Deoxyribonucleic and ribonucleic acid are both nucleic acids, which are polymers of nucleotides.
Nucleotides consist of pentose which is a 5 carbon sugar, a nitrogen-containing organic base and a phosphate group.
The components of a DNA nucleotide are deoxyribose, a phosphate group and one of the organic bases adenine, cytosine, guanine or thymine.
Adenine and guanine both have two nitrogen-containing rings and are classified as purine bases.

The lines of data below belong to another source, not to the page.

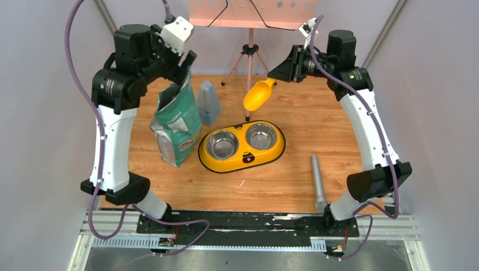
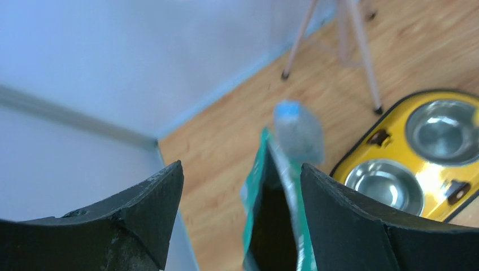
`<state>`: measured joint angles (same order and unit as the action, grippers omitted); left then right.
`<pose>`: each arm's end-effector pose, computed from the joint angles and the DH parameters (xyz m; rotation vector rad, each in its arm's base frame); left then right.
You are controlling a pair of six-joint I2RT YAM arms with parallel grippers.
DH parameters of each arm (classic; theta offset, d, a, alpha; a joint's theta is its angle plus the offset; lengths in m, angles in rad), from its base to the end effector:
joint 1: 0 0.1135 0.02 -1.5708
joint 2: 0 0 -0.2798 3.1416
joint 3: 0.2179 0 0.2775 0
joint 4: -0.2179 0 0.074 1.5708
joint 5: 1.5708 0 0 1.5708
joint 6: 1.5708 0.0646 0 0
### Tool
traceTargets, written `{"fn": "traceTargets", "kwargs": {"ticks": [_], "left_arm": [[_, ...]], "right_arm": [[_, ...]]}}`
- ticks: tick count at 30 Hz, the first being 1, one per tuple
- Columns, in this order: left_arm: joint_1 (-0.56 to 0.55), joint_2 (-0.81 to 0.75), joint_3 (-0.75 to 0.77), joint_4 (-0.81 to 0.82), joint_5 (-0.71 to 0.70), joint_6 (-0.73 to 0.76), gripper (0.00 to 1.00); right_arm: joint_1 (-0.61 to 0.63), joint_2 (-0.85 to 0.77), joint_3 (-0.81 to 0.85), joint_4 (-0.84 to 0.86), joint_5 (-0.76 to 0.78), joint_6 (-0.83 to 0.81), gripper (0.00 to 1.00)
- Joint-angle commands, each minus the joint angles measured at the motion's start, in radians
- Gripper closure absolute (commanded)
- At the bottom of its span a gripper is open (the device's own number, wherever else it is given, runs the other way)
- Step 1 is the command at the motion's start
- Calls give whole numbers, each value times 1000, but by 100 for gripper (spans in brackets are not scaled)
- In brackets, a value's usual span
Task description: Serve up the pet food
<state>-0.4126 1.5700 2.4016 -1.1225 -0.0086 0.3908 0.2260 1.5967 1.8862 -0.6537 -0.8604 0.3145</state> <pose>0.2666 -0.1161 0.5942 0.7224 1.7158 -0.0071 0.3577 0.1325 0.4867 -0.5130 1.9133 1.1826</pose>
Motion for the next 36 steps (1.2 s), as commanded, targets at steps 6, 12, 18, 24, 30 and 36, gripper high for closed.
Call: {"fn": "traceTargets", "kwargs": {"ticks": [6, 12, 18, 24, 30, 36], "left_arm": [[269, 70, 5, -306, 105, -89, 22], [296, 21, -121, -310, 147, -81, 25], [299, 35, -90, -301, 124, -79, 30], [299, 103, -12, -397, 120, -33, 47], [298, 183, 34, -520, 193, -78, 87], [299, 165, 89, -482, 268, -130, 100]], "right_arm": [[80, 54, 137, 34, 56, -33, 100], [106, 70, 145, 38, 68, -37, 100], [135, 84, 157, 38, 83, -44, 100], [152, 108, 211, 57, 75, -62, 100], [194, 233, 441, 115, 53, -39, 100], [274, 333, 562, 254, 1, 7, 100]]}}
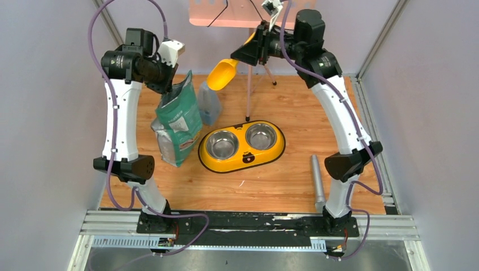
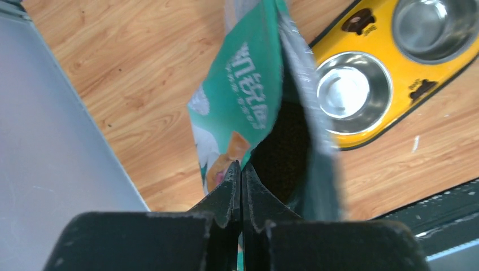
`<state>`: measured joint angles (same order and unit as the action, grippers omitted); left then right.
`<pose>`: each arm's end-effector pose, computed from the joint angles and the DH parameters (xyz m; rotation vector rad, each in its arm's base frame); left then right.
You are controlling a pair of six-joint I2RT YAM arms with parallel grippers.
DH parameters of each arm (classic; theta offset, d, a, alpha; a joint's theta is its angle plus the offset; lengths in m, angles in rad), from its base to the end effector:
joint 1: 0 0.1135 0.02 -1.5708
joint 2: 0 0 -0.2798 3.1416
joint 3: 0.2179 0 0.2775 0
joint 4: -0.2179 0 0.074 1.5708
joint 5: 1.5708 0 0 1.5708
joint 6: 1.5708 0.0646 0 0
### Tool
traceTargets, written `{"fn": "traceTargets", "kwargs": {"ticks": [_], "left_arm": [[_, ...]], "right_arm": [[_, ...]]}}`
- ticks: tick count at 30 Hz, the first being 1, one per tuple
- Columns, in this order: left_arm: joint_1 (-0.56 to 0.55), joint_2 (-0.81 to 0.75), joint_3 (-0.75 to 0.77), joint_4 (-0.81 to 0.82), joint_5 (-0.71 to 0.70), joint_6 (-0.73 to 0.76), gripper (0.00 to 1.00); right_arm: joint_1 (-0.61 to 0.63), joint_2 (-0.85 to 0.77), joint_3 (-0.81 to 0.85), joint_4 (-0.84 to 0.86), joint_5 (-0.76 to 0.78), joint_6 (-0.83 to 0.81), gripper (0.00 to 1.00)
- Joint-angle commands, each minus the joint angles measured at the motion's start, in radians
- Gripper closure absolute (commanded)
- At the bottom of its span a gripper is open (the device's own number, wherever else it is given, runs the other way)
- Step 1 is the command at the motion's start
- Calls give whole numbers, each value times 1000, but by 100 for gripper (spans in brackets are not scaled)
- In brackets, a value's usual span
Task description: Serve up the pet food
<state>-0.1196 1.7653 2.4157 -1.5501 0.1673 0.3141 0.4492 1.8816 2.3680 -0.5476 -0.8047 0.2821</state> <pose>0.3353 -0.0511 0.4920 0.5985 2.3829 -0.1218 0.3722 0.2311 0.5523 -0.7864 1.5702 1.1962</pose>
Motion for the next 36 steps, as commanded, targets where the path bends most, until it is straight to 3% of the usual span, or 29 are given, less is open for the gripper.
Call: {"fn": "traceTargets", "kwargs": {"ticks": [1, 4, 10, 19, 23, 26, 30, 36], "left_arm": [[6, -37, 91, -49, 145, -68, 100], [2, -54, 117, -44, 319, -90, 100], [-12, -84, 118, -36, 325, -94, 100], [-11, -93, 100, -5, 335, -102, 100], [-11, -119, 67, 27, 353, -111, 100], [-11, -197, -62, 154, 383, -157, 100], [-12, -293, -284, 354, 416, -241, 100], [-11, -259, -341, 379, 400, -292, 100]], "right_arm": [[64, 64, 97, 166, -61, 51, 100], [101, 100, 143, 214, -91, 74, 100], [150, 39, 6, 361, -72, 54, 100], [176, -11, -210, 293, -30, -210, 100], [202, 34, -179, 202, 28, -347, 100], [255, 94, -99, 95, 105, -448, 100], [305, 142, -119, 75, 153, -528, 100], [336, 210, -120, 49, 234, -612, 100]]}}
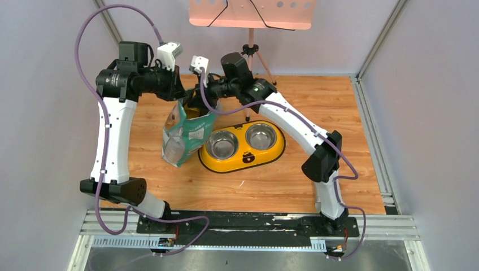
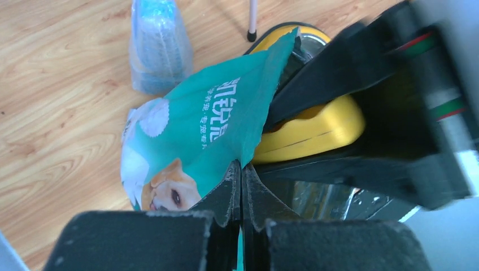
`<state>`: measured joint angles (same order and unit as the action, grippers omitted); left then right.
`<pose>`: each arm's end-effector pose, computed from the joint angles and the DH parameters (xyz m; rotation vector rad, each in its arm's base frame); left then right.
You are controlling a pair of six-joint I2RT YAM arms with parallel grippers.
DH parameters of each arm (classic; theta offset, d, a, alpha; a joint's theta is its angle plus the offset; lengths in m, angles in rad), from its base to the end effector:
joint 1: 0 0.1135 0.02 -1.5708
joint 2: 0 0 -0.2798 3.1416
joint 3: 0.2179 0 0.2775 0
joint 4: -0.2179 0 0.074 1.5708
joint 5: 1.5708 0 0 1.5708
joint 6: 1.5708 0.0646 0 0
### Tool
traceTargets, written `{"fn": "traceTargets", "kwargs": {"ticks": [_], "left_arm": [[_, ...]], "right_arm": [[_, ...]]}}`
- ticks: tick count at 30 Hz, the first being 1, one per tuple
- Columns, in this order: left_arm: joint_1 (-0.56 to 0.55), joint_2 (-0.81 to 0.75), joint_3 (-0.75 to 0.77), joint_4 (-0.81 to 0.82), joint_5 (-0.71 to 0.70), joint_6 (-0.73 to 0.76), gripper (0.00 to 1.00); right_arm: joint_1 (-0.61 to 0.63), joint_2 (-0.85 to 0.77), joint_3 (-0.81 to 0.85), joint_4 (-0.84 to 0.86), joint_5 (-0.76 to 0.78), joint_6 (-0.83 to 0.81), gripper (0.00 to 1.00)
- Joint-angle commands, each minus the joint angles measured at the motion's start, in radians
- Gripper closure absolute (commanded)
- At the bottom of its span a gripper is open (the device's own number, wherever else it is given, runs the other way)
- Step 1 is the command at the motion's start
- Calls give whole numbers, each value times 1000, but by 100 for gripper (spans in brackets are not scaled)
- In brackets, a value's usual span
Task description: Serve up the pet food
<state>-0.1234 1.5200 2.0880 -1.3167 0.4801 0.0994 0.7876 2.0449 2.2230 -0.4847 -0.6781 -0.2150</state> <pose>0.2922 -0.0663 0.4999 0.4926 2.2269 -0.5669 0.3398 0.3987 0.4320 -1.3249 1.4108 1.0215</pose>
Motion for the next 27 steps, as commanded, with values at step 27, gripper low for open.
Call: {"fn": "traceTargets", "kwargs": {"ticks": [27], "left_arm": [[-7, -3, -279, 295, -182, -104, 100]], "right_arm": [[10, 161, -371, 189, 10, -86, 100]]}}
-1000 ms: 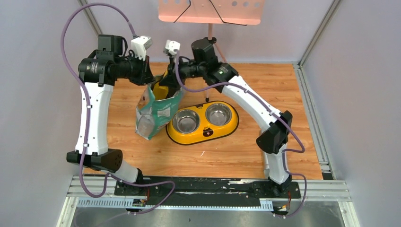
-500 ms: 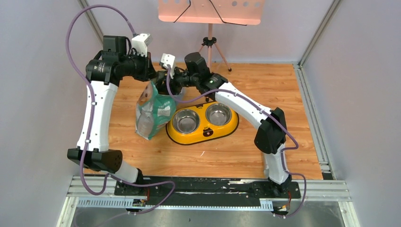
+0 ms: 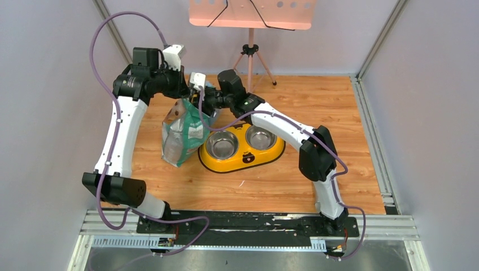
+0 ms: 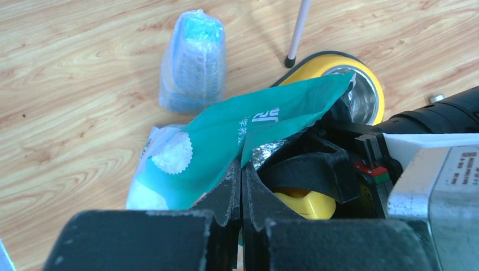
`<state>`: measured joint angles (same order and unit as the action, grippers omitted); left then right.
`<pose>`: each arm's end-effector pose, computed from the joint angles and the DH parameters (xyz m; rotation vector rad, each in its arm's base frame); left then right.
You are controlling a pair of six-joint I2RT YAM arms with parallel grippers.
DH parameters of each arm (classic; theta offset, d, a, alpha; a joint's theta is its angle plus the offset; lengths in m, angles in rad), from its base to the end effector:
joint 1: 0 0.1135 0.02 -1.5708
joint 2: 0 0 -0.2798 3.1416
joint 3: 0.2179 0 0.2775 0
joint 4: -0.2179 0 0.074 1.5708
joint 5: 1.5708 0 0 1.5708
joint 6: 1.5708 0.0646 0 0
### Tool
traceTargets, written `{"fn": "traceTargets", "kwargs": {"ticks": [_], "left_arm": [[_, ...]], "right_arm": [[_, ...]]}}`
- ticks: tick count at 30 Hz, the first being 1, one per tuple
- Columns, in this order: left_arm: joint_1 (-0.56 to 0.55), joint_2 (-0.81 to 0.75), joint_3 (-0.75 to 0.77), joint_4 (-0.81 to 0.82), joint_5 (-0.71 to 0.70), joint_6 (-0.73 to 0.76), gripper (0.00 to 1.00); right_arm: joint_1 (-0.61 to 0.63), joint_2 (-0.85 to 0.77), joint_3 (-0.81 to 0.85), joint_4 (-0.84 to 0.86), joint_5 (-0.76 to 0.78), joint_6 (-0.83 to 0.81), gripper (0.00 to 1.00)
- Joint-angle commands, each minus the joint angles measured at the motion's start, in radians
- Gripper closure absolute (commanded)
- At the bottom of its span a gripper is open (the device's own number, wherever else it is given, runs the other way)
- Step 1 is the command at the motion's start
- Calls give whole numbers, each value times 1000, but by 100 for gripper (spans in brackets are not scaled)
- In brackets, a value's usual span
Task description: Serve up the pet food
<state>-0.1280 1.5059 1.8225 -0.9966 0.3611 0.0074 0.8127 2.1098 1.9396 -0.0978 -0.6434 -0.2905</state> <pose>0.3394 -0.0667 0.4495 0.3451 2.2138 -0.4709 0.3583 0.4347 0.3336 -1.3564 1.3163 0.9504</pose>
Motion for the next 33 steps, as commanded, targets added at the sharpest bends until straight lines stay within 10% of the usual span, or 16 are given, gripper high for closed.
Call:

The components of an RNA nucleotide are ribose, a phosphate group and one of the organic bases adenine, cytosine, guanine or uracil.
Thymine, uracil and cytosine all have a single ring structure and are classified as pyrimidines.
Pyrimidines are smaller than purines as they only contain one nitrogen-containing ring.
Nucleotides join together via phosphodiester bonds formed in condensation reactions.
RNA is single-stranded and comes in multiple different forms, such as mRNA (messenger RNA), tRNA (transfer RNA) and rRNA (ribosomal RNA), which are involved in protein synthesis.
A DNA molecule is a double helix composed of two polynucleotides joined together by hydrogen bonds between complementary bases - there are two hydrogen bonds between adenine and thymine, and three hydrogen bonds between cytosine and guanine.
The genetic code consists of triplets of bases called codons.
Each codon codes for an amino acid.
The amino acids are then joined together by peptide bonds and form a polypeptide chain.
A gene is a sequence of bases on a DNA molecule coding for a sequence of amino acids in a polypeptide chain.
Not all of the genome codes for proteins - the non-coding regions of DNA are called introns and the coding regions are called exons.
The genetic code is non-overlapping, meaning that each triplet is only read once and triplets don't share any bases.
The genetic code is universal, meaning it is the same in all organisms and species.
The genetic code is degenerate, meaning that more than one triplet codes for the same amino acid.
The genetic code reduces the effect of mutations which are changes to the base sequence such as base deletions, insertions or substitutions.
A deletion or insertion is more likely to be harmful because it causes a 'frameshift', in which all codons 'downstream' of the mutation are read differently.
Some mutations which do change the base sequence are harmful, such as the mutation which leads to sickle cell anemia, in which a mutated form of haemoglobin distorts the shape of red blood cells.
The genetic codes contains start and stop codons which either start or stop protein synthesis.
A change in the base sequence of DNA may not affect the amino acid coded for as the new triplet may still code for the same amino acid.